- **Your assignment**
Only one span of the listing below is wanted: the lines from the one with "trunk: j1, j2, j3" through the one with "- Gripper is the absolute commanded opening", reproduced exactly, both ends kept.

- **Data records**
══════════════════════════════
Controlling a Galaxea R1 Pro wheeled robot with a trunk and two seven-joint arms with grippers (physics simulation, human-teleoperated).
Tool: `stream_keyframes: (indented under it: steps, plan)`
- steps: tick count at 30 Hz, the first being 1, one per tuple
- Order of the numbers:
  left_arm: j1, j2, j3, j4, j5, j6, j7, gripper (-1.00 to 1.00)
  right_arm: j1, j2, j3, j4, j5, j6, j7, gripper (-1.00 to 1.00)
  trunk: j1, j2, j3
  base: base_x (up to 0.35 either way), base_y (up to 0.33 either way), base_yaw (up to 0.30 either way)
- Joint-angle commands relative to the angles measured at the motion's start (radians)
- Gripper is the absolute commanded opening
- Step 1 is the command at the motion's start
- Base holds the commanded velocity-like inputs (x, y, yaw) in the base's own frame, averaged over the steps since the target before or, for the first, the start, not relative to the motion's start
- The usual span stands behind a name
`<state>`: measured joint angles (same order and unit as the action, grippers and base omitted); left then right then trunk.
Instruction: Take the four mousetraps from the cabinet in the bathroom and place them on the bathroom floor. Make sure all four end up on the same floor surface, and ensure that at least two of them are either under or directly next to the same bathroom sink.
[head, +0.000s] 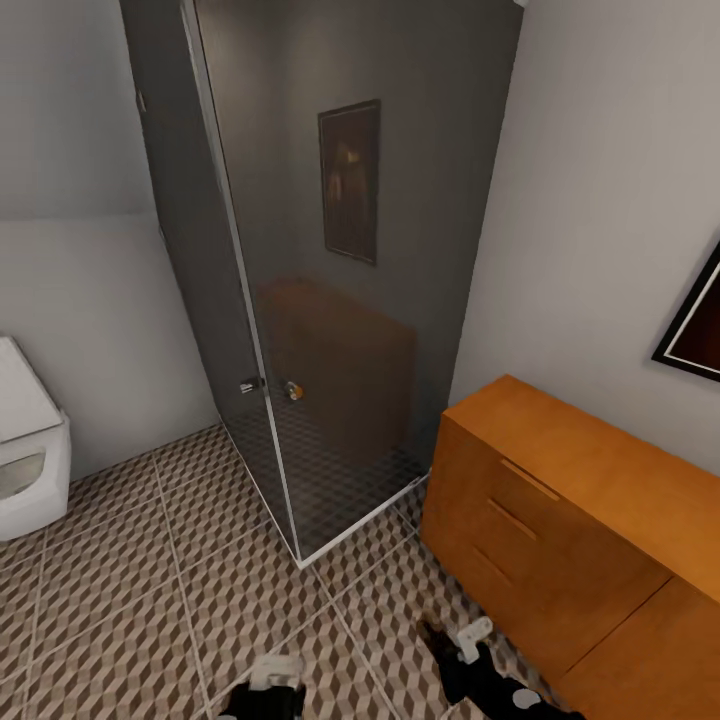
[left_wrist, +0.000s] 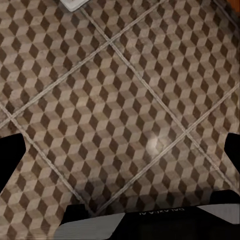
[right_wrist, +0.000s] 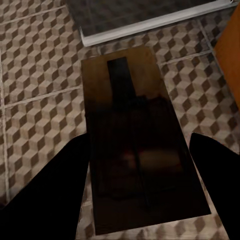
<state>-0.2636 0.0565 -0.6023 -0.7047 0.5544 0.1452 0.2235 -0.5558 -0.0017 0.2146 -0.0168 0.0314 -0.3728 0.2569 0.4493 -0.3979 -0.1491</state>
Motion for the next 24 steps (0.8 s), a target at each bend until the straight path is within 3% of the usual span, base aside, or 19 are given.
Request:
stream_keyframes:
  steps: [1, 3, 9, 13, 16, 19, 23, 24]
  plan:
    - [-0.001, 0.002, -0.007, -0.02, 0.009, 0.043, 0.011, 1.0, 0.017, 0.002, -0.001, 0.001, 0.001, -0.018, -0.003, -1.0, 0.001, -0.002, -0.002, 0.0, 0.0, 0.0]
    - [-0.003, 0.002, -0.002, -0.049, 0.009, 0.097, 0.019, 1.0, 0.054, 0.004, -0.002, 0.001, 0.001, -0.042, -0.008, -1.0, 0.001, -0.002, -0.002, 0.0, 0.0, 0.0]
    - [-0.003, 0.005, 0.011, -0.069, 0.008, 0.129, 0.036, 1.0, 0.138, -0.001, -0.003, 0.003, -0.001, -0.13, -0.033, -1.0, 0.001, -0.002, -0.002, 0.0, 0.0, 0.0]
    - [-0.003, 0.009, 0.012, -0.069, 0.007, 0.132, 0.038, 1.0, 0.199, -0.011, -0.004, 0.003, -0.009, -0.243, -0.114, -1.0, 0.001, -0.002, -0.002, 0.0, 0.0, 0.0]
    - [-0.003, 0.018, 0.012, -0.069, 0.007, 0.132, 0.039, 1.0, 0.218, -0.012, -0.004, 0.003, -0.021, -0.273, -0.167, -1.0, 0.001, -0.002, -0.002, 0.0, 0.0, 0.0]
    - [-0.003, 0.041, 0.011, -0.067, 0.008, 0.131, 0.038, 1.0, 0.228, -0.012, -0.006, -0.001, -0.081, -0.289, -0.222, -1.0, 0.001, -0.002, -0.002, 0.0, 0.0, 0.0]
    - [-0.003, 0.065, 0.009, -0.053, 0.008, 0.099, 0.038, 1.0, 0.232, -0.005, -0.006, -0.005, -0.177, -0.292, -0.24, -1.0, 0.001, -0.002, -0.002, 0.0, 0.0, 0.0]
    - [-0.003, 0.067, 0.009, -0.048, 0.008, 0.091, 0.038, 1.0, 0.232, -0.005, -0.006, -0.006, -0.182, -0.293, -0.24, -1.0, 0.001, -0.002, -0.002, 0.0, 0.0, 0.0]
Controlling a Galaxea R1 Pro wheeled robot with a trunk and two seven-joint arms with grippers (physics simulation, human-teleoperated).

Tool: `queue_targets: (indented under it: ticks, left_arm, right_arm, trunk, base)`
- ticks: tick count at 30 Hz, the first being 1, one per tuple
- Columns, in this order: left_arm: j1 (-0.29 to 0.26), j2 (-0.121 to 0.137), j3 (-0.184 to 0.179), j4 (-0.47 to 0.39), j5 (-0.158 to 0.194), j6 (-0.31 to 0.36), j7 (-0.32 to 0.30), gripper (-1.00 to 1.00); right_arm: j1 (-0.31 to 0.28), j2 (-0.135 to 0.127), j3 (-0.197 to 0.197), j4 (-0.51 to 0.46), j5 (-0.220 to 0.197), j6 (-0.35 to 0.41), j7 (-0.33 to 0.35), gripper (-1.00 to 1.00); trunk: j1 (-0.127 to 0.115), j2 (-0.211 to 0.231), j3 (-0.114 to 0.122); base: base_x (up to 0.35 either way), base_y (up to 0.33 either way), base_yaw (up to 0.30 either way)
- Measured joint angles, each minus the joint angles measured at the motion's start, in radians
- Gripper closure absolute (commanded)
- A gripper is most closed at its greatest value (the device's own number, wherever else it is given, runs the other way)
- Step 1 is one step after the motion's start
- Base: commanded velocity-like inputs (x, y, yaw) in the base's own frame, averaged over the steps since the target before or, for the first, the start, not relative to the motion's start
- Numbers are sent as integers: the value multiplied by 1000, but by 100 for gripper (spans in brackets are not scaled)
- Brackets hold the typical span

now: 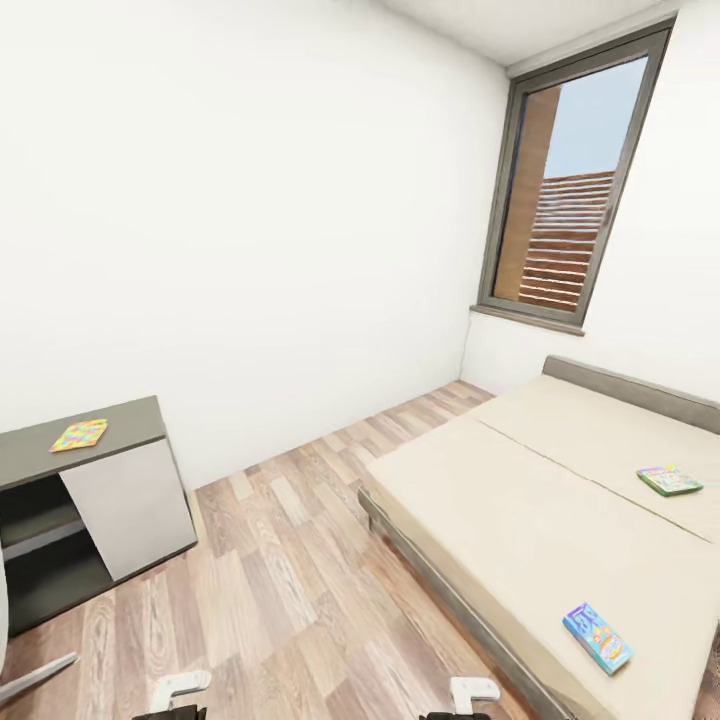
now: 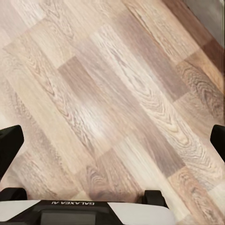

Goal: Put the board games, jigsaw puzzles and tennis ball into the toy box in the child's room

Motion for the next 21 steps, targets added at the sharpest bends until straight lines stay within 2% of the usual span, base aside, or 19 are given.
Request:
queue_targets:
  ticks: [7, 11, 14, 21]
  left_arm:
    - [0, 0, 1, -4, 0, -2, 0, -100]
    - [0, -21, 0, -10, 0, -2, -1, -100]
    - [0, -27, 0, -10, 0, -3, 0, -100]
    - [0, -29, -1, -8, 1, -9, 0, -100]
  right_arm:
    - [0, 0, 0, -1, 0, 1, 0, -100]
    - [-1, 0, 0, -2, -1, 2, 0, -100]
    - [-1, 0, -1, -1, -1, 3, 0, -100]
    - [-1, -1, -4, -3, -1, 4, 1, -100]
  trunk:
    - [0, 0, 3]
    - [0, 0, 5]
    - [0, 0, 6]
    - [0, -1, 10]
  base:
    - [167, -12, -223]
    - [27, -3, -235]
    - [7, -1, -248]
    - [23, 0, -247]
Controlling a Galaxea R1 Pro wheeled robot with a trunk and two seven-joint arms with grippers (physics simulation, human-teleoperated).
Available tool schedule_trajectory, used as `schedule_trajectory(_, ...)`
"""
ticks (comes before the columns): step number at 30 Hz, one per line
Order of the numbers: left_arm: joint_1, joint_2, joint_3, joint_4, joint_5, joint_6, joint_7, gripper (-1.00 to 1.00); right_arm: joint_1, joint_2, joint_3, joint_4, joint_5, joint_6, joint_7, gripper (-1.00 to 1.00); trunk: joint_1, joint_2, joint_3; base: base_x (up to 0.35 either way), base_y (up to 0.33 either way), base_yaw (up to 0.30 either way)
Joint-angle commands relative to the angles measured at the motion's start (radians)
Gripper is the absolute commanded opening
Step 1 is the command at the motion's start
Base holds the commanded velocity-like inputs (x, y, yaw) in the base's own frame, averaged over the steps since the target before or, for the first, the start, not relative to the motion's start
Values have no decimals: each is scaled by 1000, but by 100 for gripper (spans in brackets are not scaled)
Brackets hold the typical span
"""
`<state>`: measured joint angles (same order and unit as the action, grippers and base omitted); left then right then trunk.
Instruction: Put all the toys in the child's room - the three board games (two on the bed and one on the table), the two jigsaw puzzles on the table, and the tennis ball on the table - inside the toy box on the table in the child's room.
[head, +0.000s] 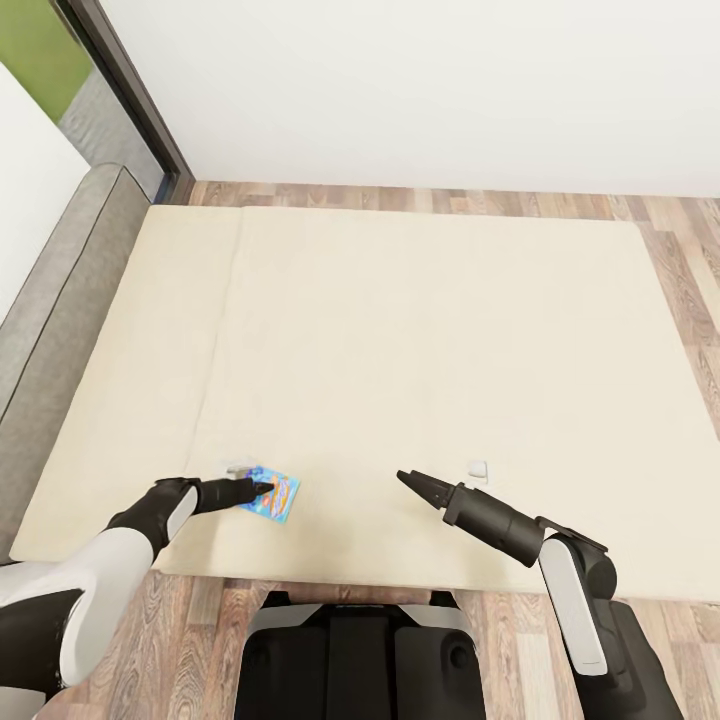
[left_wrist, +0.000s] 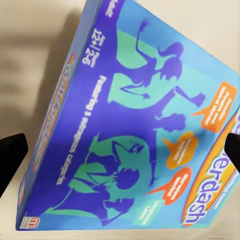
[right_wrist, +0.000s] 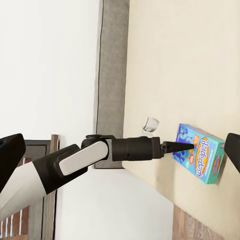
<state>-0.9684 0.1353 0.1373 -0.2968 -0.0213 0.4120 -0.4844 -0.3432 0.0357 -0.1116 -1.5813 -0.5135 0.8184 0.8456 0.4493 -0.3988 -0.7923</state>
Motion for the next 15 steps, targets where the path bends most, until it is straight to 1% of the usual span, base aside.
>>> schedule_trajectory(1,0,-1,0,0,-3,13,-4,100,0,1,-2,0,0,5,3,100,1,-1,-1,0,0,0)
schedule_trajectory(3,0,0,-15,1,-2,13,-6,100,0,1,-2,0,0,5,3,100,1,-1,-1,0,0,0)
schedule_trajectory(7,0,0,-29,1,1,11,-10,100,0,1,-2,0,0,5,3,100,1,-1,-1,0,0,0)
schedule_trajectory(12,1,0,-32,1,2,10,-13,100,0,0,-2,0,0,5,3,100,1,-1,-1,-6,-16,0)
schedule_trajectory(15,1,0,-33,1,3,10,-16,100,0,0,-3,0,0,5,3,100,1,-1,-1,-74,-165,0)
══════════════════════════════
- **Solution for this exercise**
  trunk: j1, j2, j3
  base: base_x (up to 0.35 either way), base_y (up to 0.33 either way), base_yaw (up to 0.30 either way)
- Joint-angle commands relative to the angles measured at the motion's start (radians)
- Gripper is the absolute commanded opening

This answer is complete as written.